Симон, откинувшись на спинку кресла, наблюдал за беспокойными, казавшимися призрачными в резком верхнем свете, движениями хозяина, пряди дыма раскачивались, напоминая снующие нитки ткацкого станка. Симон ощущал горький запах, во рту появился металлический привкус. Он изо всех сил боролся со сном.
Внезапно Томас повернулся к нему:
– Куда тебе надо?
– В город, – ответил Симон, моргая.
– Обязательно?
– Обязательно.
– Который час? – Томас взглянул на запястье, огляделся вокруг, но часов не обнаружил. – Скоро утро, пора тебя одевать. Или ты сам справишься?… Погоди-ка, – он исчез. – Вот, – сказал он, возвращаясь со стаканом в руке. Он плеснул в стакан жидкость из фляги. – Выпей. Это коньяк.
Симон не притронулся к стакану. Его лицо перекосилось от отвращения.
– Выпей, – приказал Томас. Он стоял, опираясь руками о стол. Внезапно лицо его побелело. – Пей, – повторил он. – Тебе надо взбодриться. Требуется поставить тебя на ноги. У нас мало времени.
– Пей сам, – ответил Симон. – Тебе это нужнее, чем мне.
Томас наклонился, лицо его вплотную приблизилось к лицу Симона.
– Ну и рожу ты состроил. Думаешь, я тебе яд даю?… Или, может, это противоречит твоим принципам? Ну конечно, пьянство – буржуазный порок! Плевать мне на твои священные убеждения. И на твою партию тоже.
– Катись к черту. – Симон смотрел прямо ему в глаза. Ни один из них не пошевелился.
– Ах ты, мой христосик, – сказал Томас. – Все еще чересчур слаб? Хочешь с ложечки?
Он взял стакан и медленно поднес его к губам Симона. Тот резко взмахнул рукой, и содержимое стакана выплеснулось Томасу в лицо. Две пары глаз, не моргая, продолжали буравить друг друга.
Томас выпрямился.
– Что за манеры, брат! – сказал он, вытирая рукавом лицо. – Самый старый выдержанный коньяк из домашнего погреба! Что этот пролетаришка корчит из себя?

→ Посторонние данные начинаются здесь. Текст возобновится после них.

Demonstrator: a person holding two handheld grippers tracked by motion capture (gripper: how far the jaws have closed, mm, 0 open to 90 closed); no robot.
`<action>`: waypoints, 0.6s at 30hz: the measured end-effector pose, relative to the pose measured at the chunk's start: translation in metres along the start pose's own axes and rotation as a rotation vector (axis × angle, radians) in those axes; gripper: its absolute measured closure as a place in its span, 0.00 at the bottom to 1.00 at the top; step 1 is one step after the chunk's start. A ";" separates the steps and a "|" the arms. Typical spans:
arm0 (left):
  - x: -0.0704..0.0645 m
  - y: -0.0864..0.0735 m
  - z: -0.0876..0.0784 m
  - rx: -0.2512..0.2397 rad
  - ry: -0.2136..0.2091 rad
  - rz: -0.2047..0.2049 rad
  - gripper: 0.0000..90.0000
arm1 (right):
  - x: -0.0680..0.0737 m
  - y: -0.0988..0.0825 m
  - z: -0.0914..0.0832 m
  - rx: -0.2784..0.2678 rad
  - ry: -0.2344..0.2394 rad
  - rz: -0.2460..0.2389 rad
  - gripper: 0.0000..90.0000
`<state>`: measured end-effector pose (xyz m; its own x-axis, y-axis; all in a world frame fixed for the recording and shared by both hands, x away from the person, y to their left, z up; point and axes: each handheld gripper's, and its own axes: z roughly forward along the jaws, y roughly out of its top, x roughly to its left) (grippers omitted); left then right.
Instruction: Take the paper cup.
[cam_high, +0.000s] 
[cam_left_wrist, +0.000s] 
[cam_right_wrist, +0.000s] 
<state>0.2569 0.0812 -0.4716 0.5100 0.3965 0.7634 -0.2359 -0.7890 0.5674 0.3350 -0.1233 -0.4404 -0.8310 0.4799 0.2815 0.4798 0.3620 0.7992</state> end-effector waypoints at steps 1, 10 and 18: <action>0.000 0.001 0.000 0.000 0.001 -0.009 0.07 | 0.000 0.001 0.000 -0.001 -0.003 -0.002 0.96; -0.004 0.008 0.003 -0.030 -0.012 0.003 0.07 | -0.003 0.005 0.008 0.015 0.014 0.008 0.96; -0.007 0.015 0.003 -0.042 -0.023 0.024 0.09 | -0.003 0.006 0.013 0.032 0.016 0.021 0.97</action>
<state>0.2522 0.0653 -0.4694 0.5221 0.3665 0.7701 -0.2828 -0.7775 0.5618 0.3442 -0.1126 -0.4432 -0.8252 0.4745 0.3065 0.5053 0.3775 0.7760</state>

Ты попал в господский дом, имей в виду. Здесь живут порядочные люди. Здесь у нас имеются коньяк и шампанское, мозельское и бургундское, портвейн и real old scotch [29]. У нас есть кофе и табак, есть коке в подвале и горячая вода в трубах, есть все, что только можно пожелать. Ты что-нибудь имеешь против? Почему бы умным не надувать тех, кто поглупее? Пусть буржуазное общество разрушается из-за своих внутренних противоречий, чем быстрее, тем лучше. Разве не так? – Он вновь наполнил стакан. – Надеюсь, ты простишь бедного заблудшего буржуа, ставшего пьяницей от отчаяния из-за своей бессмысленной жизни?
– Мне-то что за дело, – отозвался Симон. – Можешь мучиться угрызениями совести сколько влезет, но меня не вмешивай. На тебя глядеть тошно, от тебя так и несет «душой, метафизикой, смыслом жизни». Протри глаза. Слова и рассуждения сами по себе бессмысленны. Они просто-напросто средство.
– Средство? – Томас осушил стакан. Он тяжело дышал, глаза были закрыты. Потом он снова налил. – Для чего?